Kesadaran tersebut mendorong para sahabat untuk berusaha semaksimal mungkin
menjaga keotentikan hadis dan menyebarkannya.[10]
c.
Kedudukan hadis
Hadis sebagai sumber hukum kedua menuntut para sahabat untuk selalu
berpegang teguh dengan hadis dan mengamalkannya. Keyakinan bahwa Islam tidak
dapat dipahami dengan sempurna tanpa intervensi hadis mendorong mereka untuk
selalu menjaga dan mengambil hadis.[11]
d.
Metode
penyampaian hadis
Nabi saw adalah seorang pendidik. Dalam menyampaikan hadis kepada
para sahabat, beliau memiliki cara yang bijak dan perlu untuk diteladani agar
materi tersebut dapat diserap dengan baik dan maksimal oleh para sahabat.

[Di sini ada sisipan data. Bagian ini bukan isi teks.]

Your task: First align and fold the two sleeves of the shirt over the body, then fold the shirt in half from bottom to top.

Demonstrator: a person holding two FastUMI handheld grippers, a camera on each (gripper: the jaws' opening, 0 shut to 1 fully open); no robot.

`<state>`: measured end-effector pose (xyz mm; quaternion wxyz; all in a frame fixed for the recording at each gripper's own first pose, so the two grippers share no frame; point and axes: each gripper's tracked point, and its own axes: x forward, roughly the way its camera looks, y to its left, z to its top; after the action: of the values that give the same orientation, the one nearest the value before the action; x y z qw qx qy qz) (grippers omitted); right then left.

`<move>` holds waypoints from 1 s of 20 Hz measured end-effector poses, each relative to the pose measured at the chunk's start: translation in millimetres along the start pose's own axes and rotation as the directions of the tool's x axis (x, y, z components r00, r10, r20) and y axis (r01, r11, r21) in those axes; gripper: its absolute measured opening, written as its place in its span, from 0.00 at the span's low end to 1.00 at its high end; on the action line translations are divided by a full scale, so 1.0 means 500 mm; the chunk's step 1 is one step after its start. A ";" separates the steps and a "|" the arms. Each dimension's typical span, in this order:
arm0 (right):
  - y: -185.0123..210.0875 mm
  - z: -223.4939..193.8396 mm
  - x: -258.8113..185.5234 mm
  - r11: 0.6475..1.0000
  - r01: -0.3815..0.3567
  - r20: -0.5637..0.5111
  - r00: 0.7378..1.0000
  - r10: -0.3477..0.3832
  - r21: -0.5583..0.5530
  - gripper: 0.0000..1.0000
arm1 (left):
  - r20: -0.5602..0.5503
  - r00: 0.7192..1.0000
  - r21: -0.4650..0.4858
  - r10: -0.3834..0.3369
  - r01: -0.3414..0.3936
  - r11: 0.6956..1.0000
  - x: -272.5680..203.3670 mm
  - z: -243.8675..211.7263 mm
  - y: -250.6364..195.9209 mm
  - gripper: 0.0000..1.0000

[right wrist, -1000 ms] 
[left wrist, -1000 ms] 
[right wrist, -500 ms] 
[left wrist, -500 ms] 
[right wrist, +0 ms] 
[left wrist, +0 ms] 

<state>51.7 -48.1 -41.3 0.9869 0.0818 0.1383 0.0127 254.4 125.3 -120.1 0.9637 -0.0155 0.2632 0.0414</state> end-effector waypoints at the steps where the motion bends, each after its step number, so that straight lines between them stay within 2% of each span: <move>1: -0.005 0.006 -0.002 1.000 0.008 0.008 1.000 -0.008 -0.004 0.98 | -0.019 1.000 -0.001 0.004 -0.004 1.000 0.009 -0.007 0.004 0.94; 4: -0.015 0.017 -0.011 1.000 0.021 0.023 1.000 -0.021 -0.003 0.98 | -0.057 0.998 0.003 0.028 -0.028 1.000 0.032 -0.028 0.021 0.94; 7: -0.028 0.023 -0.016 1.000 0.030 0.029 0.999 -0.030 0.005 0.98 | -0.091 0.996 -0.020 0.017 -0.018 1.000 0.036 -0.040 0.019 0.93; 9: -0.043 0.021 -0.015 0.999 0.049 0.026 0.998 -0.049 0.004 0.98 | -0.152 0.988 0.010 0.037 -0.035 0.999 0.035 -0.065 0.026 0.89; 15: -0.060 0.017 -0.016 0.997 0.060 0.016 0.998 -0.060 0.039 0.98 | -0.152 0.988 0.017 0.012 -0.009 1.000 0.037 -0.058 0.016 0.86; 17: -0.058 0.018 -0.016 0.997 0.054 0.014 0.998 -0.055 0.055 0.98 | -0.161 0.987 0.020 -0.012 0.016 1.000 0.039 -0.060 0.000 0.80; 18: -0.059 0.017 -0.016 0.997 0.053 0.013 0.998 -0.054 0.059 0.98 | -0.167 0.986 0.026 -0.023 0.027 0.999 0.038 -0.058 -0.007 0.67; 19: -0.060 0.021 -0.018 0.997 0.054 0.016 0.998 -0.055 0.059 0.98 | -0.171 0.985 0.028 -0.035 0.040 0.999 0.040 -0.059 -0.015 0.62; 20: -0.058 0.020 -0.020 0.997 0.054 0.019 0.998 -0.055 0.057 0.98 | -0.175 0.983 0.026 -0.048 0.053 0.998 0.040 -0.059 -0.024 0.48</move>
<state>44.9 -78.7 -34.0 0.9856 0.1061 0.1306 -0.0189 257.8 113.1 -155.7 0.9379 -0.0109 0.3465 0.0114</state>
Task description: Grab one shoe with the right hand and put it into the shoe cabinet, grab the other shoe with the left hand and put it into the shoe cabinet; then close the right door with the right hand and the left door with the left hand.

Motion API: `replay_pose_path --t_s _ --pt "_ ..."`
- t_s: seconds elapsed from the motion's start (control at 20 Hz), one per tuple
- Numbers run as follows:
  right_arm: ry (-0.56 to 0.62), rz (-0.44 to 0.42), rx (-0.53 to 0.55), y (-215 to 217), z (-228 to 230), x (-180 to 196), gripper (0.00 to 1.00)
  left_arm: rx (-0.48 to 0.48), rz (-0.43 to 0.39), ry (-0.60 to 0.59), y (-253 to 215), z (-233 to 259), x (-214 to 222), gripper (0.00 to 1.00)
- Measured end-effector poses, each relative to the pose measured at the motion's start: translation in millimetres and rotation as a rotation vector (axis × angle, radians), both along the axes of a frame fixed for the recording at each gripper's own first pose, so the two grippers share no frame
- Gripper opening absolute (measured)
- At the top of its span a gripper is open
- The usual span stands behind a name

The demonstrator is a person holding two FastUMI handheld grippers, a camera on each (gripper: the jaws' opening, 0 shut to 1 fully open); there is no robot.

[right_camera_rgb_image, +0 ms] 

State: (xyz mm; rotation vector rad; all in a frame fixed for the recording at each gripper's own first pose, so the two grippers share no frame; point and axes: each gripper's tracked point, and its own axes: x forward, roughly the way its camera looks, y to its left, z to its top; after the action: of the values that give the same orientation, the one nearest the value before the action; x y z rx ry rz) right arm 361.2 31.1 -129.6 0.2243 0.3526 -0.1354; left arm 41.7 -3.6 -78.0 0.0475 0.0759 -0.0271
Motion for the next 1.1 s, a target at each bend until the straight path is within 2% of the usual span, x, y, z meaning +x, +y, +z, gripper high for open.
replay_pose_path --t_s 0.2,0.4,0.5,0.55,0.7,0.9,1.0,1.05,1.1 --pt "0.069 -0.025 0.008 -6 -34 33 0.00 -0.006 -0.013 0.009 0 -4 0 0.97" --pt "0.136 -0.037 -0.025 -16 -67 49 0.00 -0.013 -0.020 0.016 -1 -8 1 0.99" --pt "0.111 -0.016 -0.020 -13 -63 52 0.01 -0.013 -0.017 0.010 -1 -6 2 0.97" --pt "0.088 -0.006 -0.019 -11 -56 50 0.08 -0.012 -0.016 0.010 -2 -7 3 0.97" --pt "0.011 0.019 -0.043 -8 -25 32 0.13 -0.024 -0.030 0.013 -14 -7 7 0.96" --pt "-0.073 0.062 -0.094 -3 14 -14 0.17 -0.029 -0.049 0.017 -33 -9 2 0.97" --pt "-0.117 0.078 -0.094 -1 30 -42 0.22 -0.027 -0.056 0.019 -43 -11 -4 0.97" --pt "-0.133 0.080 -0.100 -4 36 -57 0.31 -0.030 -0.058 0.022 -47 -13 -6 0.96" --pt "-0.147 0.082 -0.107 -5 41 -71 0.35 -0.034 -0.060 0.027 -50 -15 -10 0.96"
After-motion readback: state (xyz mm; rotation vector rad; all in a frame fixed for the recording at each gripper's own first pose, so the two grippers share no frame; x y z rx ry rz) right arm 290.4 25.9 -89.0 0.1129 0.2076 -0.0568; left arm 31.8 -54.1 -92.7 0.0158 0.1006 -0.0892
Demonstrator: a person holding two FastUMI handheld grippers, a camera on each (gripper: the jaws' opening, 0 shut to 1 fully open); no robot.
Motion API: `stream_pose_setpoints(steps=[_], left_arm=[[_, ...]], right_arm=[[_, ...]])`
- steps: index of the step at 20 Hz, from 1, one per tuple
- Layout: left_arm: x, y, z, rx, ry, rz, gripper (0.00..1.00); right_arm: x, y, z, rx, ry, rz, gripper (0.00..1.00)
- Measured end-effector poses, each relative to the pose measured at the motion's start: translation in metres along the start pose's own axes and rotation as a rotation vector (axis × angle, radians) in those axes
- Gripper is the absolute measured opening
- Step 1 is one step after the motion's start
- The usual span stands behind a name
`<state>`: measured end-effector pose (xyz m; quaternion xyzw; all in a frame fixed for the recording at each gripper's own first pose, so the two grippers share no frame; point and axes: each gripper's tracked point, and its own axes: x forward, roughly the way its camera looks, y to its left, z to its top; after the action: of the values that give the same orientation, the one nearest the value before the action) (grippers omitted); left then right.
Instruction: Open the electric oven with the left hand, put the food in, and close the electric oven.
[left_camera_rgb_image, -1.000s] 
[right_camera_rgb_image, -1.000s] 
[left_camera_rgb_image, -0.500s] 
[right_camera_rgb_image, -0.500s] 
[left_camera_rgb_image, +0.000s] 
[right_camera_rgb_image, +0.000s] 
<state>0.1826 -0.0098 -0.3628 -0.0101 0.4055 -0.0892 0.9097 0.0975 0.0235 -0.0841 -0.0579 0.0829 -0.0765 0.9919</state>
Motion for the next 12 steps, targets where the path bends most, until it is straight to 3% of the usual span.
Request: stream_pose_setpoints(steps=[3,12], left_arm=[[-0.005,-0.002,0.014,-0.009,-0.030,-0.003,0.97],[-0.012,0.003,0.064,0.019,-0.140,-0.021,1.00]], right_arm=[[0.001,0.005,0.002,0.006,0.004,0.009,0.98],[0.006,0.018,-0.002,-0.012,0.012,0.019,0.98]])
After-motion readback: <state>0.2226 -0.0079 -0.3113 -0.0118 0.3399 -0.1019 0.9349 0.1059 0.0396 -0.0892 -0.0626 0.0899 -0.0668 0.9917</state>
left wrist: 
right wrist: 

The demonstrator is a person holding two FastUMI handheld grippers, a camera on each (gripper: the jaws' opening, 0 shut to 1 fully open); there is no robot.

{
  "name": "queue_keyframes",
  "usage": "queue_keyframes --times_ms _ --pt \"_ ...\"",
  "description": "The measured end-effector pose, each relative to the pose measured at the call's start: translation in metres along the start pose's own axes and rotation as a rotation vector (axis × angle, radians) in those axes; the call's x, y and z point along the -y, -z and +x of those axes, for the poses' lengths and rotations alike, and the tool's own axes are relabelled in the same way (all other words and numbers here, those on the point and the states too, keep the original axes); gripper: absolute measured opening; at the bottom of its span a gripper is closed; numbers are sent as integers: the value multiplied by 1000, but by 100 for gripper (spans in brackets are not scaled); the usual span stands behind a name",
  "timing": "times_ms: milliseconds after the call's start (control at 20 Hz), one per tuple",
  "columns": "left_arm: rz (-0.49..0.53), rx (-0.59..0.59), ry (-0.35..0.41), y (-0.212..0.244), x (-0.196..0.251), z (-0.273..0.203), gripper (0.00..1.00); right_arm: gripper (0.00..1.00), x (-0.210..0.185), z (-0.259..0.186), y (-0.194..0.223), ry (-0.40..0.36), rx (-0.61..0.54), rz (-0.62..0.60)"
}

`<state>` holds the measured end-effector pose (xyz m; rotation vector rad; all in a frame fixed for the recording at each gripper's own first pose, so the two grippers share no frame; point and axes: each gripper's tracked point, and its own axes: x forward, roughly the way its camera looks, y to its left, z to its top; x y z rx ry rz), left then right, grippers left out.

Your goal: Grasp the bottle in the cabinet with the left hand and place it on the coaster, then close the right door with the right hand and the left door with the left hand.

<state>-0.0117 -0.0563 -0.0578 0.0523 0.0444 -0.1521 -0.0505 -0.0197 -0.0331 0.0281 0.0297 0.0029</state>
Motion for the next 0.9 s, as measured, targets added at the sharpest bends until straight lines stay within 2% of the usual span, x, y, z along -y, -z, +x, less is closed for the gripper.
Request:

Berikut cara Nabi saw menyampaikan hadis:
1)
Materi tidak
disampaikan dengan tergesa-gesa ataupun cepat, akan tetapi disampaikan dengan
berlahan, bahkan tidak ucapan beliau diulang hingga tiga kali agar pendengar
benar-benar paham akan makna ucapan tersebut.
2)
Bila berbicara
beliau tidak menyampaikannya dengan panjang lebar, akan tetapi cukup seperlunya
namun bermakna.
3)
Materi
disampaikan dengan uslub yang bervariasi dan tidak monoton.
4)
Kondisi audien
sangat dipertimbangkan. Beliau tidak menyampaikan hadis saat sahabat tidak siap
menerima hadis.
e.
Penulisan hadis.[12]
Faktor
terpenting dalam menjaga hadis adalah pencatatan. Pada zaman Nabi sebagian
hadis sudah ditulis oleh beberapa sahabat. Namun pada masa ini penulisan hadis
bersifat pribadi, dan tidak untuk dijadikan sebagai rujukan umum. Hal ini
disebabkan adanya larangan penulisan hadis.
C.
Perselisihan Pendapat
tentang Larangan Pembukuan Hadits
Pro
dan kontra menulis hadis, sudah barang tentu percaturan seru sebelum datang
perintah resmi khalifah Umar bin Abd Aziz untuk menulis atau membukukan hadis.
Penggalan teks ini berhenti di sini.